If changing the name works (i.e. create a new account), then you have
something else to write about: Twitter doesn't care if you spam people with
tweets, as long as you are concealing the fact that its spam!

------
chacham15
Great idea. I like the motivation :)

I just had an idea for Twitter though. Twitter should make it so that bots get
banned after a time proportional to the number of followers they have.
Essentially this says: if people like what the bot is producing then it should
need less manual review. Of course, you'd need to make sure that those are
real people who follow it, but I dont think that that should be too difficult.

------
QuasiAlon
Am I the only one that was reminded of Dr.
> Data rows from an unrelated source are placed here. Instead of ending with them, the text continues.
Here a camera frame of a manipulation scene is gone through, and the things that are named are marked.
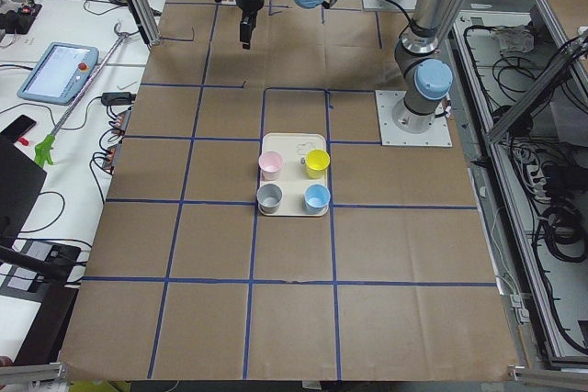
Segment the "tablet screen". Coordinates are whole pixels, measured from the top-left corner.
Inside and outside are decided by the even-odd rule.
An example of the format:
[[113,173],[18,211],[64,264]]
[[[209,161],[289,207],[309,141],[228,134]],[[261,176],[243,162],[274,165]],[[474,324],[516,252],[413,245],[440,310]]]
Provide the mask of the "tablet screen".
[[90,50],[55,46],[39,67],[24,92],[51,97],[61,96]]

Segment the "pink cup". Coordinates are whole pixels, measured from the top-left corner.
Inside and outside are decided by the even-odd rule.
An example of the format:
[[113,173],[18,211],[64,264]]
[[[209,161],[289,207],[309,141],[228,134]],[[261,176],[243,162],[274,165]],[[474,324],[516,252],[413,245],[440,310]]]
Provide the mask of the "pink cup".
[[282,155],[276,151],[265,151],[259,157],[258,163],[264,181],[276,181],[280,170],[282,170],[282,165],[284,165],[284,160]]

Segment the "tablet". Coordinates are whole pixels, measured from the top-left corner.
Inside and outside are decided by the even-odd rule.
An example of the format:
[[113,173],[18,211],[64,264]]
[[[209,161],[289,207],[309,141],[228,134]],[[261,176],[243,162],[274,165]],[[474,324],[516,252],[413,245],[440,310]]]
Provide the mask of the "tablet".
[[97,48],[53,42],[17,95],[26,100],[67,105],[80,92],[97,61]]

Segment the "black plug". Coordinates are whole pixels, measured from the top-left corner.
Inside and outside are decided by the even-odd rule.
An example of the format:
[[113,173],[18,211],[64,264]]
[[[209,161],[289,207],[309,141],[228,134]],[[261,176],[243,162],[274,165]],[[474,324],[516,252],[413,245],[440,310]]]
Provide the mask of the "black plug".
[[100,101],[104,106],[128,106],[133,104],[136,96],[130,92],[105,92]]

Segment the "beige square tray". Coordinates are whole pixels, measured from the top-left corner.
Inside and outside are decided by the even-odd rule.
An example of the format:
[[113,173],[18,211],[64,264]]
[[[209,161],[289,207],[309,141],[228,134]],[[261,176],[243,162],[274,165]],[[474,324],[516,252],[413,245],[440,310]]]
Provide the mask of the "beige square tray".
[[324,215],[329,208],[311,215],[304,208],[304,192],[314,184],[328,187],[328,171],[320,179],[311,179],[306,175],[302,160],[309,151],[327,150],[327,141],[322,135],[313,133],[268,133],[264,136],[262,152],[277,151],[284,160],[284,165],[276,181],[265,181],[260,175],[259,186],[275,184],[282,190],[282,202],[276,213],[263,213],[266,216],[310,216]]
SBAITSO ?
[http://en.wikipedia.org/wiki/Dr._Sbaitso](http://en.wikipedia.org/wiki/Dr._Sbaitso)
[http://www.youtube.com/watch?v=sV3pYZZ2jEw](http://www.youtube.com/watch?v=sV3pYZZ2jEw)

------
ogreyonder
Son of a... SPOILER ALERT for anyone watching Twin Peaks.

I find it highly ironic that OP's example mocking a "bot designed to actively
try to ruin people's evening" just ruined my evening.

Other than that, though, this does seem like a cool project and I can't
imagine why Twitter keeps banning you.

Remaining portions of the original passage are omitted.